## Instructions to follow:
Number of lines below with "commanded": work it out and reply with that number only.

[Opening Given information section]

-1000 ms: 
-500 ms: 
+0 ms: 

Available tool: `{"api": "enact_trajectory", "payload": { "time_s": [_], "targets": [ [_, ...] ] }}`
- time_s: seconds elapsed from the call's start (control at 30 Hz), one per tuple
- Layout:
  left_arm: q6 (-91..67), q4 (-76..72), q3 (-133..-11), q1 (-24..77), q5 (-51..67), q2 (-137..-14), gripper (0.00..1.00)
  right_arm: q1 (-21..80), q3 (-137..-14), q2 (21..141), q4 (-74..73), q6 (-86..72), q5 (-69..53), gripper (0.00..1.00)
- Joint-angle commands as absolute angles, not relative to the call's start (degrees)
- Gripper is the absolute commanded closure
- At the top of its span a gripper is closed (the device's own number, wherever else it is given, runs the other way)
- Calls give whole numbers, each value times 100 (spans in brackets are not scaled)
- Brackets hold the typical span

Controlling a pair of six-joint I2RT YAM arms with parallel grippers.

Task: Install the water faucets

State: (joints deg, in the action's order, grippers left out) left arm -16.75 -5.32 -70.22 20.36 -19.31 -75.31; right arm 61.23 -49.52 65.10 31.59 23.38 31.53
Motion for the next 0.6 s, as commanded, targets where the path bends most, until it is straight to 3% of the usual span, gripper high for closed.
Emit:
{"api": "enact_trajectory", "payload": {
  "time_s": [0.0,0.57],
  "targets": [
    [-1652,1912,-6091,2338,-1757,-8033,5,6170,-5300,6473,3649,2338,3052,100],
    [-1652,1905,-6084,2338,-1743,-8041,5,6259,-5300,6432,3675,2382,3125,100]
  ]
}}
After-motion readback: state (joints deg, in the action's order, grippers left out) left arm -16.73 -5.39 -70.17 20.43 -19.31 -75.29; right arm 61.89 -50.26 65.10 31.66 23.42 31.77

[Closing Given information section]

## Expected answer:
2